By Larry Nellinger, Jr.
and Chris Brantley

The subject of a famous Anglo-Saxon poem, the Battle of Maldon (Maeldun or "hill with the cross") was actually fought along the southern shore of the Blackwater Estuary in Essex and in adjacent wheatfields. The battle began when the Viking raider Olaf Tryggvasson with some 3000 northmen made camp on the somewhat appropriately named Northey Island in the sheltered estuary. Byrhtnoth, ealdorman of Essex (the local Earl to King Aethelred the Unready) led his retainers and the hastily raised fyrd (militia) down to the estuary where they lined the banks opposite the island at high-tide.

The island was linked to the shore by a narrow earthen causeway, which was submerged at high tide and surrounded by mucky salt flats when the tide receded. As they waited for the tide to fall, the Vikings called across the water to Byrhtnoth and his men, pledging to sail away if paid a ransom of gold and silver. Byrhtnoth held firm and put three of his best warriors at the head of the causeway to deny the Vikings passage.

As the tide fell, the Vikings attempted to cross the causeway in small groups but could make no headway against Byrhtnoth's battle-hardened champions. Frustrated, they appealed to Byrhtnoth to allow them to cross and fight the Anglo-Saxons on even terms. Inexplicably, Byrhtnoth agreed. The two armies arrayed themselves in a nearby wheatfield and then closed into melee. In the resulting battle, the Vikings dispatched Byrhtnoth and overwhelmed his patchwork army. The famous poem recounts that Byrhtnoth's thegns, despite his demise and the scattering of the fyrd, stood their ground and fought to the death to avenge his loss.

For more details on the battle, see Larry Nellinger Jr.'s notes below.

The Armies

Middle Anglo-Saxon (DBA #75b) -- 3 x 4Wb, 8 x 4Sp, and 1 x 2Ps

Vikings (DBA #106a) -- 10 x 4Bd, 1 x 3Wb, 1 x 2Ps.

Deployment

The Vikings deploy first anywhere on Northey Island.
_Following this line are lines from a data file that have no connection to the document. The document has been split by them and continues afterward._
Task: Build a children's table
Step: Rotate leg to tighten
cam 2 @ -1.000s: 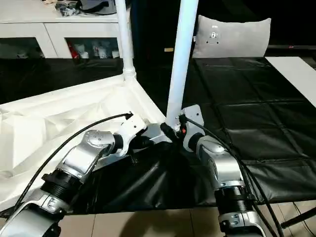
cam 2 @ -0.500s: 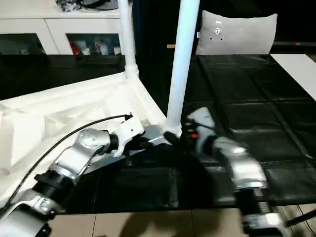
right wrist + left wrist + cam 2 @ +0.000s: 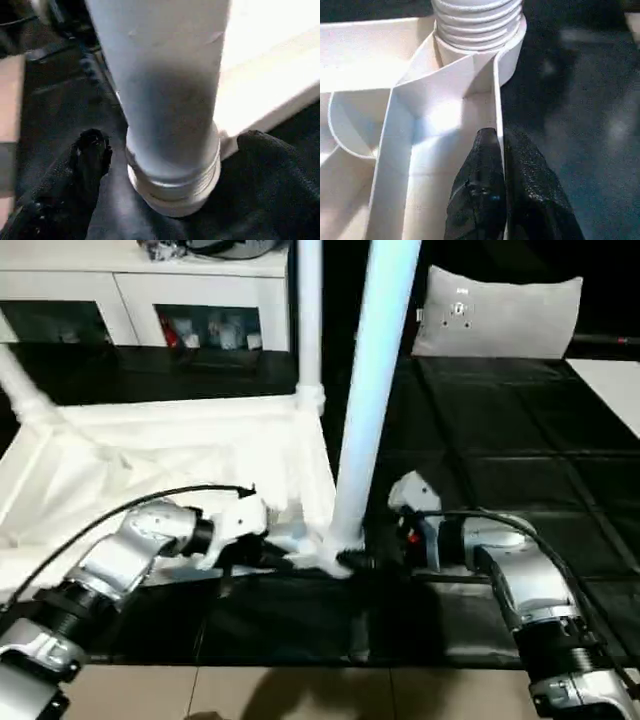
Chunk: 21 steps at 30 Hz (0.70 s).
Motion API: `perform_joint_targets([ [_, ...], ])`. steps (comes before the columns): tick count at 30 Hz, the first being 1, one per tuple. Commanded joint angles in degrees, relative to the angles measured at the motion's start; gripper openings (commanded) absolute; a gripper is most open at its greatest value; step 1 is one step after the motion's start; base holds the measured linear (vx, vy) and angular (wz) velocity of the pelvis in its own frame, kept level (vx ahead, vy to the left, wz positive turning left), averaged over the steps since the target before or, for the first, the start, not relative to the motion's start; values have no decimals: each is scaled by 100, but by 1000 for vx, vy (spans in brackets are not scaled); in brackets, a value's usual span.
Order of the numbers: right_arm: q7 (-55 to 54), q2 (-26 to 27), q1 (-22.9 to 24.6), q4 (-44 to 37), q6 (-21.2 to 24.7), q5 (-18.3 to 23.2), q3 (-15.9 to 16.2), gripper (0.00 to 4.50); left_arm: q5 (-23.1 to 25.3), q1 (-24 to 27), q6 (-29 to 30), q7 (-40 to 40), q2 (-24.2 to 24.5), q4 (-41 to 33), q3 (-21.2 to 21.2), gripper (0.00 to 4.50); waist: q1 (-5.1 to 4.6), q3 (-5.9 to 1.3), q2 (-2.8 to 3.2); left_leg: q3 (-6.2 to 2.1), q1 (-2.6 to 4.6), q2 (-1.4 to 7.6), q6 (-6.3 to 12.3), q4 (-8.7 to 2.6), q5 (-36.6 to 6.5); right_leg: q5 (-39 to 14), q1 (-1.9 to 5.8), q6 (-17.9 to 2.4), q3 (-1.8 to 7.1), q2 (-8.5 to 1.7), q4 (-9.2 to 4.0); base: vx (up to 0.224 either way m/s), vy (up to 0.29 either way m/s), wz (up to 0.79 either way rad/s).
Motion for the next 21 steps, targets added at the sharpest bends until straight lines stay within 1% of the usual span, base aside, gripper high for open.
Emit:
perform_joint_targets([
  [1,118,-14,33,-97,55,97,102,399,64,10,-27,-314,7,-55,-313,0,-7,-330,-88,65,-14,148,519,-327,-432,-362,349,-1385,215,-386,-364,0,0,0],
  [4,129,18,27,-30,12,68,139,380,64,10,-42,-298,-12,-50,-308,0,-7,-331,-95,63,-14,141,445,-330,-471,-479,352,-1347,222,-393,-375,0,0,0],
  [6,156,38,30,-1,-13,52,155,356,44,21,-27,-321,-20,-69,-315,0,-4,-334,-101,61,-18,137,432,-328,-442,-453,358,-1334,223,-391,-371,0,0,0],
  [7,174,50,33,22,-25,46,171,348,34,26,-18,-339,-27,-77,-319,0,-5,-339,-116,62,-21,131,438,-324,-391,-398,364,-1325,223,-385,-364,0,0,0],
  [9,196,50,31,32,-8,55,180,335,24,23,-13,-365,-27,-74,-316,0,0,-347,-109,62,-22,127,459,-316,-303,-259,366,-1345,222,-384,-349,0,0,0],
  [11,207,58,29,49,-3,55,185,304,17,20,-9,-373,-29,-71,-310,0,9,-352,-111,61,-25,127,492,-310,-236,-155,369,-1356,217,-380,-334,0,0,0],
  [12,216,60,29,53,12,61,188,304,16,19,-8,-374,-30,-69,-308,0,9,-352,-112,63,-28,124,499,-308,-233,-145,371,-1360,216,-379,-334,0,0,0],
  [13,231,60,33,52,34,73,201,290,16,20,-8,-372,-31,-68,-303,0,13,-353,-112,64,-28,124,503,-307,-232,-141,373,-1363,215,-380,-334,0,0,0],
  [14,238,62,33,58,40,76,209,290,17,16,-9,-370,-34,-61,-299,0,14,-351,-128,66,-30,124,505,-306,-242,-160,375,-1355,216,-380,-339,0,0,0],
  [16,241,81,46,52,50,79,217,272,6,19,-1,-343,-44,-56,-280,0,21,-352,-118,64,-23,127,498,-308,-256,-207,371,-1348,214,-383,-338,0,0,0],
  [18,220,117,65,36,82,87,217,270,-85,40,96,-288,-96,-71,-204,0,22,-351,-127,66,-22,127,486,-308,-274,-248,371,-1340,214,-382,-341,0,0,0],
  [19,194,139,73,27,115,95,213,266,-132,49,159,-261,-127,-86,-165,0,25,-350,-122,64,-19,130,480,-310,-267,-255,369,-1347,213,-384,-339,0,0,0],
  [21,-166,344,88,-40,391,166,120,265,-218,94,420,-89,-238,-187,-64,0,17,-348,-123,67,-25,124,474,-312,-248,-202,375,-1363,216,-376,-332,0,0,0],
])
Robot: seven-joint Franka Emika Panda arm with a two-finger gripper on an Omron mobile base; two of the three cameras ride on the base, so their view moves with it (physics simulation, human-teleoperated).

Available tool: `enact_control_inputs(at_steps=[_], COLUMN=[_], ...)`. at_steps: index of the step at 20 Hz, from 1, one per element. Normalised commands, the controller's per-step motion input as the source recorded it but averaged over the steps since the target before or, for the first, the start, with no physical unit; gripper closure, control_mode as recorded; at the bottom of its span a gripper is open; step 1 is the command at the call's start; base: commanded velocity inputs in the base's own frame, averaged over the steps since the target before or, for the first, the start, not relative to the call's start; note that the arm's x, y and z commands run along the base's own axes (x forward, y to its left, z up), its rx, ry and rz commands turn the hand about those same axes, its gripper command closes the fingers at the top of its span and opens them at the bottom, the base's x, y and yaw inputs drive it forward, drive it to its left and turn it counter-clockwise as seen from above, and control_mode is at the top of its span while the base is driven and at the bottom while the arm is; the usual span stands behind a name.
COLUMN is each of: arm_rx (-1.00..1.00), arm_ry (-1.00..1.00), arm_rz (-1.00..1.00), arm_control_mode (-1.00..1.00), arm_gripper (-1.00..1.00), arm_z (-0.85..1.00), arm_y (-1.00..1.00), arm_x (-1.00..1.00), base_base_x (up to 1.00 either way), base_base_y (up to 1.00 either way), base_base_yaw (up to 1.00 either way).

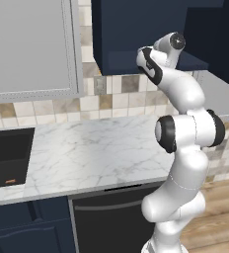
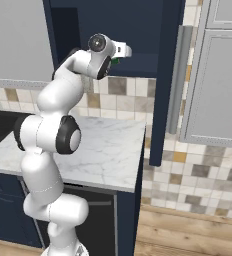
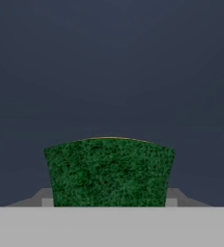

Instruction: Pick up the sponge and bar soap from the sink, and place them back in the cabinet, and close the cabinet door.

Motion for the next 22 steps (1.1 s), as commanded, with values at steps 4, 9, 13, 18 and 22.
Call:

The Anglo-Saxon's deploy next anywhere on or below the indicated set-up line in the map below.

The Battle Map (ASCII)


================Viking Baseline==================
w w . . . . . . . . . . . . . . . . . . . . . w w    NORTHEY ISLAND
w w w . . . . . . . . . . . . . . . . . . . w w w
w w w w w w m m m m m . m m m m m w w w w w w w .
. . . . . . m m m m m . m m m m m . . . . . . . .
. . . . . . . m m m m . m m m m . . . . . . . . .
. . . . . . . m m m m . m m m m . . Water . . . .
. Water . . . m m m m . m m m m . . . . . . . . .
. . . . . . m m m m m . m m m m m . . . . . . . .
w w w w w w m m m m m . m m m m m w w w w w w w w
b b b b b b b b b b b r b b b b b b b b b b b b b   Anglo-Saxon set-up line.
. . . . . . . . . . . r . . . . . . . . . . . . . 
. . . . . . . . . . . r . . . . . . . . . . . . .  
. . . . . . . . . . . r . . . . . . . . . . . . .
. . . . . . . . . . . r . . . . . . . . . . . . .
. . . . . . . . . . . r . . . . . . . . . . . . .
. . . . . . . . . . . r . . . . . . . . . . . . .
. . . . . . . . . . . r . . . . . . . . . . . . .
. . . . . . . . . . . r . . . . . . . . . . . . .
. . . . . . . . . . . r . . . . . . . . . . . . .   Open Wheat Fields
. . . . . . . . . . . r . . . . . . . . . . . . .
. . . . . . . . . . . r . . . . . . . . . . . . .
. . . . . . . . . . . r . . . . . . . . . . . . .
. . . . . . . . . . . r . . . . . . . . . . . . .
. . . . . . . . . . . r . . . . . . . . . . . . .
==============Saxon Baseline=====================

SCALE: The space between each dot/letter is one inch.

TERRAIN KEY:

.=Good Going (Good Going)
w=Water (impassable)
m=Mucky salt flats (bad going terrain)
b=Bank (defensible feature)
r=Road


Terrain Notes

The battlefield is set at low tide. The Vikings may cross on the good going causeway and/or attempt to slog their way across the bad going salt flats. Any Anglo-Saxon defenders deployed along the shore are allowed a +1 close combat modifer to reflect the Viking's difficulty in moving/attacking through the deep muck (a more difficult task than presented by ordinary broken ground and similar bad going terrain).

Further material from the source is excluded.